We are very pleased to announce our 5th Design Competition. The challenge is to design a health facility that can easily be relocated. This could be in response to a natural disaster, or to inoculate and educate in areas with specific medical emergencies or outbreaks, it will also help aid agencies that don't have the funds or means to purchase land, offering short term leasing opportunities. The setting is South East Asia where each year, 8 million people die from non-communicable diseases (NCDs) that are largely preventable and often manageable. Unlike their developed-country counterparts, 30% of these people are aged less than 60. According to WHO this figure will increase by 21% over the next decade. The impact of infectious diseases in Southeast Asia is staggering. Malaria, for example, infected as many as 41 million people in the region in 2009. Demand for healthcare services in Southeast Asia is rising rapidly especially for those in rural communities where poverty makes people more vulnerable. Prevention, early detection and timely treatment through decentralised healthcare will lower death rates and improve lives.
Download the 'MOVED to CARE' brief 'here' :
More people than ever before live in cities yet the chances for social interaction is ever decreasing. People no longer have the market places or the small town, village mentality to stop and chat in the street. PLAYscapes is an effort to revitalise an underused area of a city in a playful way and turn it into a place for social interaction for all ages.
Construction has started on the winning project from the PLAYscape competition at Mill St gardens under a busy flyover in Cape town. We look forward to sharing more images with you as the project progresses. Well done to all those that were involved, there were some truly inspirational ideas!
In partnership with Karuna Cambodia, Habitat for Humanity & the Cambodian Society of Architects (CSA) we sought designs that provided a sustainable future for housing in the South-east Asian country. Any proposal had to keep below a budget of $2000 and deal with the yearly flooding that effects most residential areas. The winning designs could influence the way they build housing in the region. This competition is a real chance to make a difference to a large group of working Cambodians lives. We are in discussion with other charitable organisations working in the region and hope that through the project we can raise the standards and create a sustainable agenda for future development. Although the competition only asked for a house design the implications of the project are great. The competition represents a real chance to make a difference and challenge a host of issues that relate to the environment, flooding, living standards and the construction process. So far three of the winning designs have been constructed and further interest has been made in a number of the running up proposals!
Sought to find well designed homes for the elderly or homeless within some of the World’s richest countries. The growing rate in single occupancy households has led to increased numbers of young and elderly people affected by poverty being forced to live in substandard living conditions & in the worst cases sleeping rough. We asked designers, engineers, architects and house builders to provide a solution to the housing crisis by offering sustainable, affordable, small homes that give those that are alienated or marginalised within society a safe place to live. Contestants were asked to site their proposals in an urban area of a developed country, develop single occupant designs that are sensitive to the local context and keep to a budget of £20,000 ($30,000). Building Trust international is working with Levitt Bernstein (the winning architects), local government and community groups to secure planning for the winning design. The design competition has the continued support of Habitat for Humanity, the YMCA & Tall Engineers.
Competition to design a modular school for refugee and migrant communities on the border of Burma and Thailand. The main design challenge was to enable for deconstruction and reassembly due to restrictions on land ownership and the opportunity to one day move the school back over the border into Burma. The competition was a huge success with entries from over 30 countries, attracting widespread media coverage. The result culminating in;
- The construction of the winning design by Amadeo Bennetta and Daniel LaRossa, 'see images'
- A follow up series of build projects for other schools in the region informed by the first project. The impact of the project currently has improved the learning environment and chances for education of almost 500 children Over the next few years the MOVINGschools project will have a positive impact on 1000's of childrens lives.

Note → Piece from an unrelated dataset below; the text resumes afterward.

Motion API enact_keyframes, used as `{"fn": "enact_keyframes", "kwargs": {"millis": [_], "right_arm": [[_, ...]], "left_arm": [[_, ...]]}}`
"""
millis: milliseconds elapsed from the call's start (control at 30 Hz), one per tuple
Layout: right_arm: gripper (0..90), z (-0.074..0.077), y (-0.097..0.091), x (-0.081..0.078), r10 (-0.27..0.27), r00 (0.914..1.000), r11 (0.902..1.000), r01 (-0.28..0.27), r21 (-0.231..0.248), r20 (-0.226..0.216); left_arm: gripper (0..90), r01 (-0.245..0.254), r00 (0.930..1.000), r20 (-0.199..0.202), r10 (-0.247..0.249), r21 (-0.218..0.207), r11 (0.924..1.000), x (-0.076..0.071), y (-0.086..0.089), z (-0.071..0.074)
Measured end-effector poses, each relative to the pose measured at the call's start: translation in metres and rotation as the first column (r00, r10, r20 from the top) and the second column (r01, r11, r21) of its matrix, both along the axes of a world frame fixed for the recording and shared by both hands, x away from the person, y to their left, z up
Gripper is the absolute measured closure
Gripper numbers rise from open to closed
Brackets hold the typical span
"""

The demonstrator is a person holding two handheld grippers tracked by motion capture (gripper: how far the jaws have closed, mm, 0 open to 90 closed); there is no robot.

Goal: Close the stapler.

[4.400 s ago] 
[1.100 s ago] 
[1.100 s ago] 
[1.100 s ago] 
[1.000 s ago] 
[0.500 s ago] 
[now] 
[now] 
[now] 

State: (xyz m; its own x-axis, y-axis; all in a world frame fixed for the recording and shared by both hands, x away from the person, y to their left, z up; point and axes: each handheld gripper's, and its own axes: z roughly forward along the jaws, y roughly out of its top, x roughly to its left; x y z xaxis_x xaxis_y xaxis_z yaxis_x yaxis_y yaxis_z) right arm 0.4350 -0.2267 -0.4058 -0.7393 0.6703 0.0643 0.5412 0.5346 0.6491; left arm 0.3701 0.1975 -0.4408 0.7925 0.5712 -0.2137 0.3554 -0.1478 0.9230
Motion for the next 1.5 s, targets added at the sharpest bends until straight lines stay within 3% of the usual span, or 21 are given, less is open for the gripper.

-The publication of a book entitled 'MOVING Schools' available from the London Architectural Association bookshop, RIBA outlets and online,
-further interest in some of the running up designs from other schools and NGO's to be taken forward with additionally secured funding.
We would like to take the opportunity to thank all those that take part in our competitions. You provide a wealth of ideas that promote humanitarian design and support the idea that designers can influence positive social change and have a role in shaping our World. By taking part you also help to build the projects through donating. The construction of the 'School 4 Burma' project would never have been possible without the funding collected from the competition which goes towards buying materials and employing local labour.